Many such trading games currently exist, but this one is unique in its quantitative approach to showing the effect of liberalizing trade across borders, as well as the potential use of the many applications and extensions. While these topics can also be learned through a traditional lecture format, the use of an interactive activity will help engage those who are more active learners while simultaneously break up the monotony of the traditional lecture format. In addition to enhancing student learning, it may also help instructors score higher on their teaching evaluations as these interactive learning demonstrations are frequently cited as my students’ most favorite part of the course.


References

  1. Becker WE, Watts M. Chalk and talk: A national survey on teaching undergraduate economics. Am Econo Rev. 1996 May 1;86(2):448-53.

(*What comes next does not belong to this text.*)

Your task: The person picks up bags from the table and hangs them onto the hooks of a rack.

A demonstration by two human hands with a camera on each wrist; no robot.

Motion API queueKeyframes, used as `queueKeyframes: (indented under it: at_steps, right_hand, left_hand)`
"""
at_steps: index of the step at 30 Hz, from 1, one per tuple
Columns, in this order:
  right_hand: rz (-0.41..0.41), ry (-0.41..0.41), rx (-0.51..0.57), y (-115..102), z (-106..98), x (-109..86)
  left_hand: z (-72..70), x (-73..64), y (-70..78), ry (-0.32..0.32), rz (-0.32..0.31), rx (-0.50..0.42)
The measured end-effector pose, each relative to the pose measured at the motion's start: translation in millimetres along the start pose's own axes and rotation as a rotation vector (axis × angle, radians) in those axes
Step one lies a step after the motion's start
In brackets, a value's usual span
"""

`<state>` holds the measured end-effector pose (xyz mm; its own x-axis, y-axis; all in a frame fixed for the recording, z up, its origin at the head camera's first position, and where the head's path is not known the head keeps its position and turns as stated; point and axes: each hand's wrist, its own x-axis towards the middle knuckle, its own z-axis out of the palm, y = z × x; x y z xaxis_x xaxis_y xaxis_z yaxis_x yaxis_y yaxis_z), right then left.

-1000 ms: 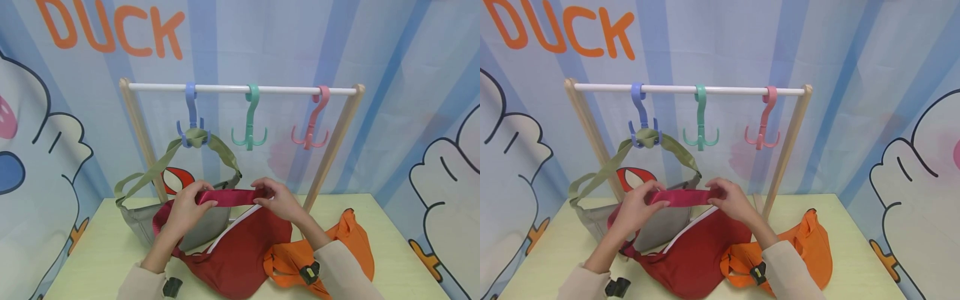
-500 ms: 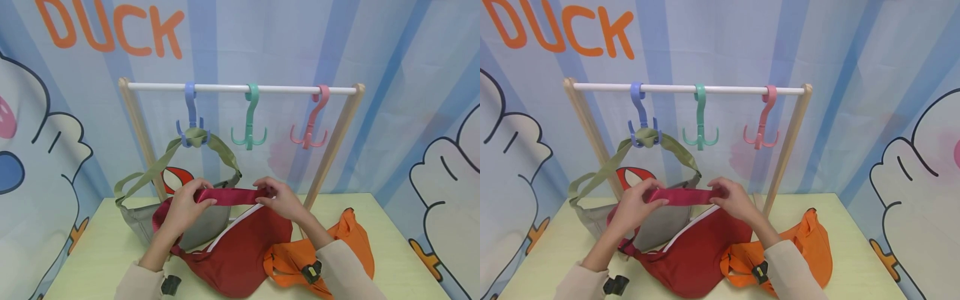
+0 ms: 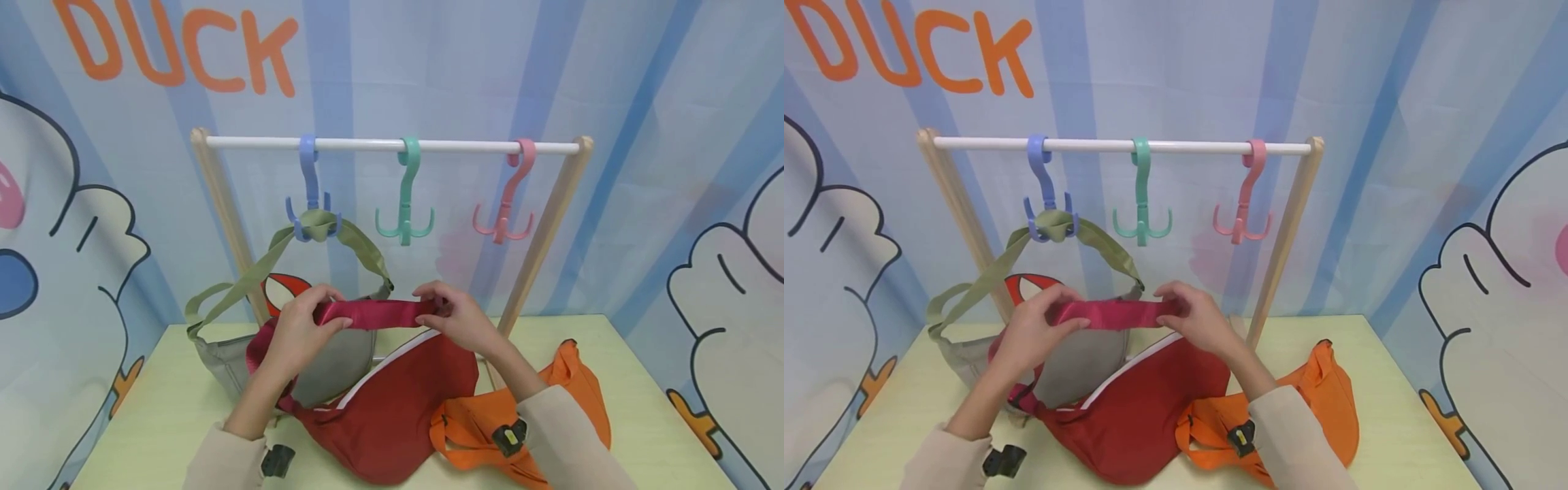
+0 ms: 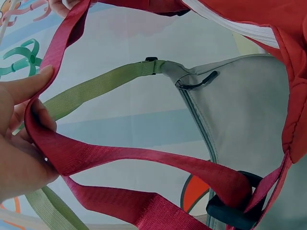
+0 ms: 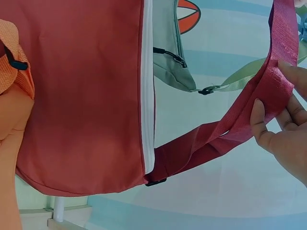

  2. Becker WE, Watts M. Teaching economics at the start of the 21st century: Still chalk-and-talk. Am Econo Rev. 2001 May;91(2):446-51.
  3. Leet D, Houser S. Economics goes to Hollywood: Using classic films and documentaries to create an undergraduate economics course. J Econo Educat. 2003 Jan 1;34(4):326-32.
  4. Sexton RL. Using short movie and television clips in the economics principles class. J Econo Educat. 2006 Oct 1;37(4):406-17.
  5. Mateer GD. Economics in the movies:(with access card). South Western Cengage; 2006.
  6. D Mateer, L Coppock. Principles of Economics. 2nd ed. W.W. Norton and Company: New York; 2017.
  7. Hall J. Homer economicus: Using The Simpsons to teach economics. Journal of Private Enterprise. 2005 Apr 1;20(2):165-76.
  8. Delemeester G, Brauer J. Games economists play: Noncomputerized classroom games. Journal of Economic Education. 2000;31(4).
  9. JD Gwartney, RL Stroup, RS Sobel, DA MacPherson. Economics: Private and Public Choice. 16th ed. Cengage. Boston, Massachusetts: USA; 2017.